_Exercise_: Every line containing the string "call" should be returned from the records.

The data Start Marker

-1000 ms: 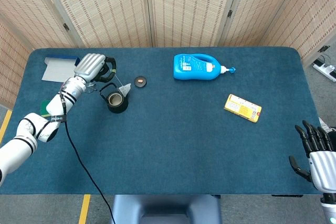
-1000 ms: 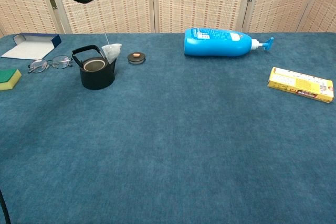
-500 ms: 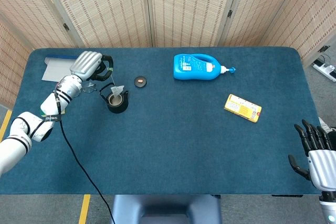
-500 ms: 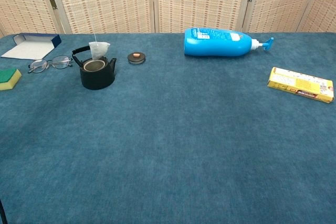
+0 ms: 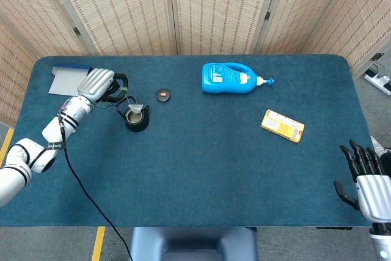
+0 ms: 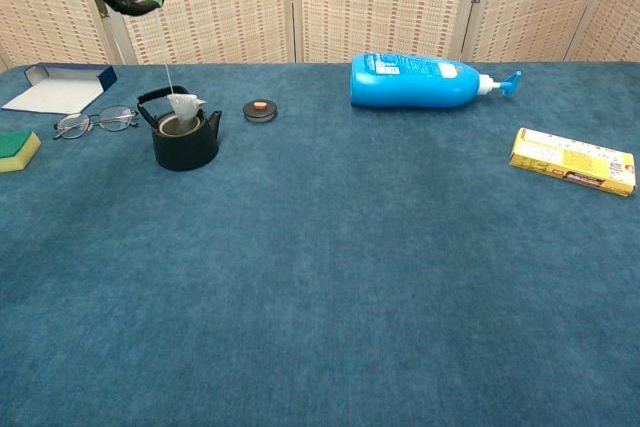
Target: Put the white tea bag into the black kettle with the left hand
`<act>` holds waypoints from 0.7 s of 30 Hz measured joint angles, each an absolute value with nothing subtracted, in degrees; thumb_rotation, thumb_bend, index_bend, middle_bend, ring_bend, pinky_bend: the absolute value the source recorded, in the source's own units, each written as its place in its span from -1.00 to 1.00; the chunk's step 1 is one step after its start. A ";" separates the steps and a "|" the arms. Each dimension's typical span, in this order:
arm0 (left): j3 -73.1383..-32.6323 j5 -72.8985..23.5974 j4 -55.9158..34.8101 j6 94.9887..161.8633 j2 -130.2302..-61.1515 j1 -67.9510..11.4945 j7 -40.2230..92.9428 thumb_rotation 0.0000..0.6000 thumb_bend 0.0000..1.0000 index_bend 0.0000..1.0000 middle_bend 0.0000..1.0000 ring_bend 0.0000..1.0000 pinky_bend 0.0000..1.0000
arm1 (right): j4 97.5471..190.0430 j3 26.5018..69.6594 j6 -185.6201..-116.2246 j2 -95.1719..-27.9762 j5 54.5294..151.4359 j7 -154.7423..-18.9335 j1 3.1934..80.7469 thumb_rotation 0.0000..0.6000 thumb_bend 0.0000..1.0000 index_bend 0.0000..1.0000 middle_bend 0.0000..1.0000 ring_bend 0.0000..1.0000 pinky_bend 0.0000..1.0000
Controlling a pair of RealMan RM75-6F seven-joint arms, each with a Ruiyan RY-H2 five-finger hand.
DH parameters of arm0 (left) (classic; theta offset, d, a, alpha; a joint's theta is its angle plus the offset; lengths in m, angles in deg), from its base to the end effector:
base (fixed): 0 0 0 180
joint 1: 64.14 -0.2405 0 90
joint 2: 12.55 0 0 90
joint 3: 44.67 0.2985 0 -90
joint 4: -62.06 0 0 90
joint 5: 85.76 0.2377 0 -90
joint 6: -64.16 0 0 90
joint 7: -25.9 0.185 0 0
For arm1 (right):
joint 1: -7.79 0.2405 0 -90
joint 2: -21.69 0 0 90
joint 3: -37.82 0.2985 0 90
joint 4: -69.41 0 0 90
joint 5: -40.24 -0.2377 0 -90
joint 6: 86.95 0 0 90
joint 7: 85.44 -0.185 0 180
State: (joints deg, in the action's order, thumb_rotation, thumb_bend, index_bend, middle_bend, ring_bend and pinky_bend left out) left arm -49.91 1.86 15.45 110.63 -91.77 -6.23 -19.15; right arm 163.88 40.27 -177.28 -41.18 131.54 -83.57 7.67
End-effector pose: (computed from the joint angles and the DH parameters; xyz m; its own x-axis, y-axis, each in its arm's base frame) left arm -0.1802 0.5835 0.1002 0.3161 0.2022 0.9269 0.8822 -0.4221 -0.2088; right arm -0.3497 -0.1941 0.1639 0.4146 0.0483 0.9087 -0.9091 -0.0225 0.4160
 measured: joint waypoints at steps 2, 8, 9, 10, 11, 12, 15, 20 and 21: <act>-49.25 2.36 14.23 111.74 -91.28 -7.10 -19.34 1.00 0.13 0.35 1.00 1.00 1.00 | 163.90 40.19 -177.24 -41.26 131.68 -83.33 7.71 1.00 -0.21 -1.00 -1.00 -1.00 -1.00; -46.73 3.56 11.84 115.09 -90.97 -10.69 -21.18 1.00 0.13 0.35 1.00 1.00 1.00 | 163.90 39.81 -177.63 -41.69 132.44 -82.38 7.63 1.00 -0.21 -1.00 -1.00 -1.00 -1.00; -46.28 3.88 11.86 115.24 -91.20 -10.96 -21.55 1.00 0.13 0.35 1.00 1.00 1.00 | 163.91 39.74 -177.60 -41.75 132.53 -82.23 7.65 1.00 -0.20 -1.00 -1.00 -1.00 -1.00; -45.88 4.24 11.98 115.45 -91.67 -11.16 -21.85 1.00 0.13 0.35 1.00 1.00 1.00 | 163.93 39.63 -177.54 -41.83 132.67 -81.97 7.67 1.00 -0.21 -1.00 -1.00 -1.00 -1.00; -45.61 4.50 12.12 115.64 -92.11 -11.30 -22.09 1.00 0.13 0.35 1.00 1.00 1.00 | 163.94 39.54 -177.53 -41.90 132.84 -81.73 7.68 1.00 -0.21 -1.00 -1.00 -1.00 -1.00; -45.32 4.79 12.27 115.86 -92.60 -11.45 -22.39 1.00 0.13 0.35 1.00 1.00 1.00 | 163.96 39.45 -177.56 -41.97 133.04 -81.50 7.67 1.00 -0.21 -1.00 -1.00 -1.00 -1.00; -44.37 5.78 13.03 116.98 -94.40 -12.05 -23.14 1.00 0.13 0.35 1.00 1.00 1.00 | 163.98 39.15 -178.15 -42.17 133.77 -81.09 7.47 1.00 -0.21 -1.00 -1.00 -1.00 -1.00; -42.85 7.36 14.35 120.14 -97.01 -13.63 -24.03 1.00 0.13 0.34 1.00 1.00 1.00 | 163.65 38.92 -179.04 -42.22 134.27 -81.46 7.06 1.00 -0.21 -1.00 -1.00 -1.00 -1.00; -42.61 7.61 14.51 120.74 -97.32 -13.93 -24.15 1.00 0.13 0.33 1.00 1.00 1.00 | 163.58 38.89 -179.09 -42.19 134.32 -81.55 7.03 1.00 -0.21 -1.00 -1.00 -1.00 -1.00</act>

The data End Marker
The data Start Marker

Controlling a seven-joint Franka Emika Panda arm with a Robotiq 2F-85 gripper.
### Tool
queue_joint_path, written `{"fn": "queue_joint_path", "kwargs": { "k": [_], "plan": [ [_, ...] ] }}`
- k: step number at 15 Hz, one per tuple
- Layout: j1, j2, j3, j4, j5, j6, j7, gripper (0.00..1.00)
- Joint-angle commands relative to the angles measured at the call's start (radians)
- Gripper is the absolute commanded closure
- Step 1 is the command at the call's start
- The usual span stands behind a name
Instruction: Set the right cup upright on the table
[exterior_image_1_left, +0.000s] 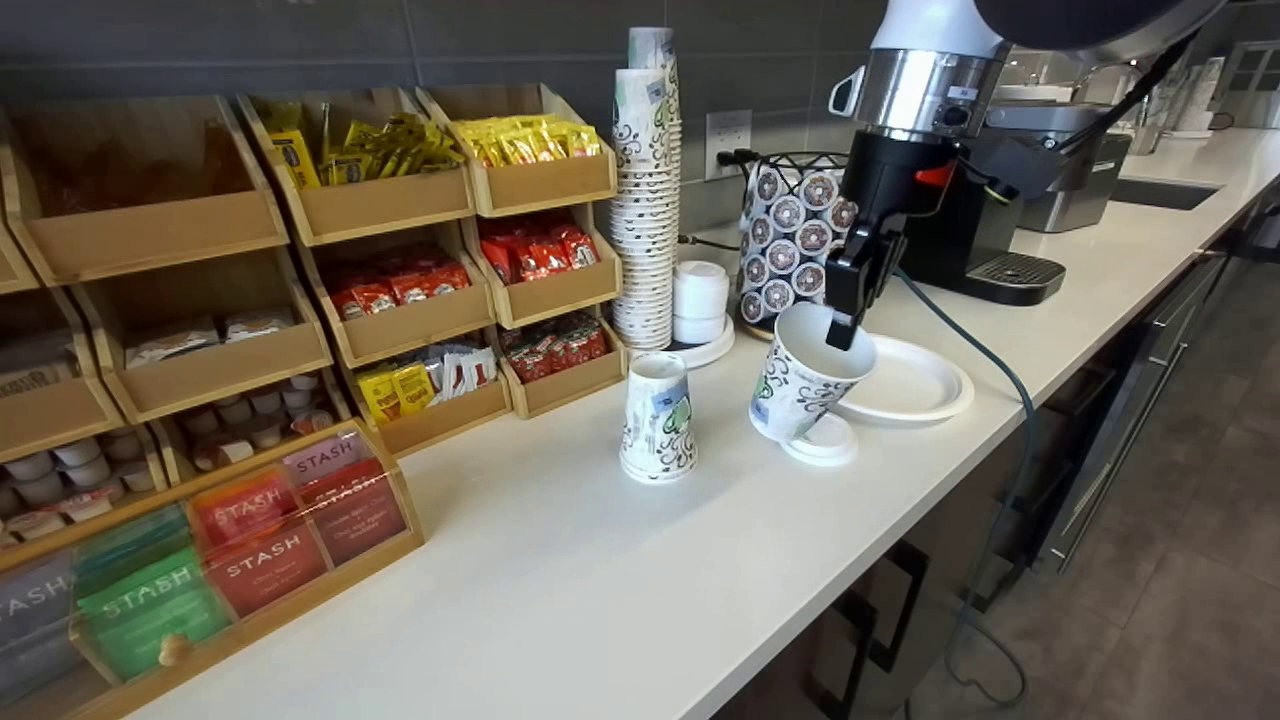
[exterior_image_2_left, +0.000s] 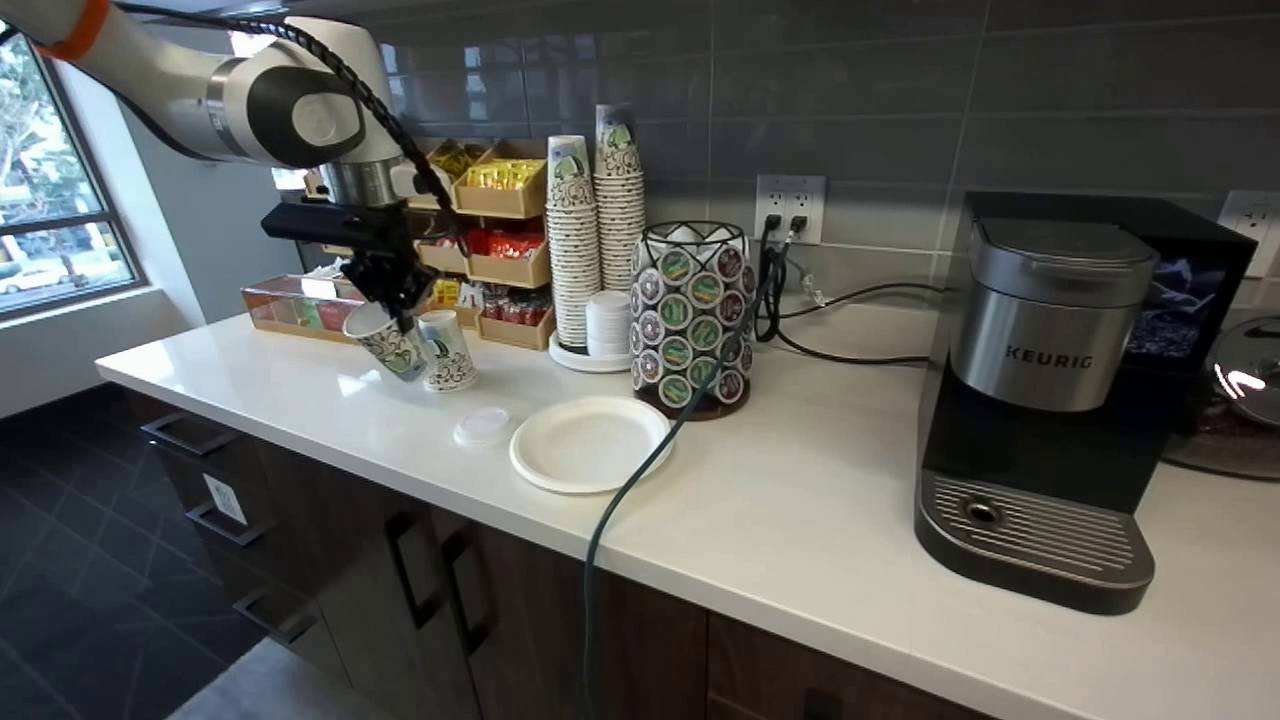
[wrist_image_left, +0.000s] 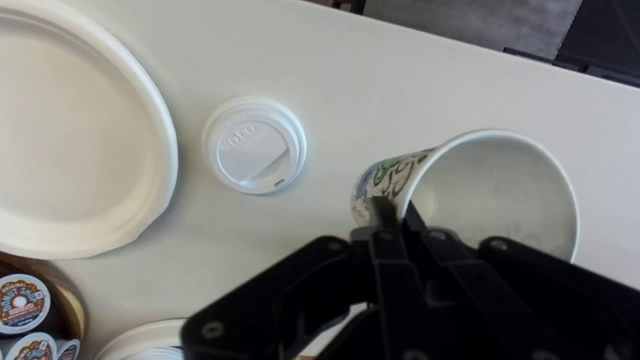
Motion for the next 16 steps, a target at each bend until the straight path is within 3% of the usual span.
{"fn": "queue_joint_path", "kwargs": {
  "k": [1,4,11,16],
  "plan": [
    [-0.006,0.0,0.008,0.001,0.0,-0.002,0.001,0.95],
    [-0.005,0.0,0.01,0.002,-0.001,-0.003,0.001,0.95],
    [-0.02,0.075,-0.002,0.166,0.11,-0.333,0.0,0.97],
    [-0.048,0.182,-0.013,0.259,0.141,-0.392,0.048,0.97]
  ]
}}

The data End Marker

_Solution for this problem_:
- Joint-angle commands relative to the angles measured at the call's start (radians)
- Step 1 is the command at the call's start

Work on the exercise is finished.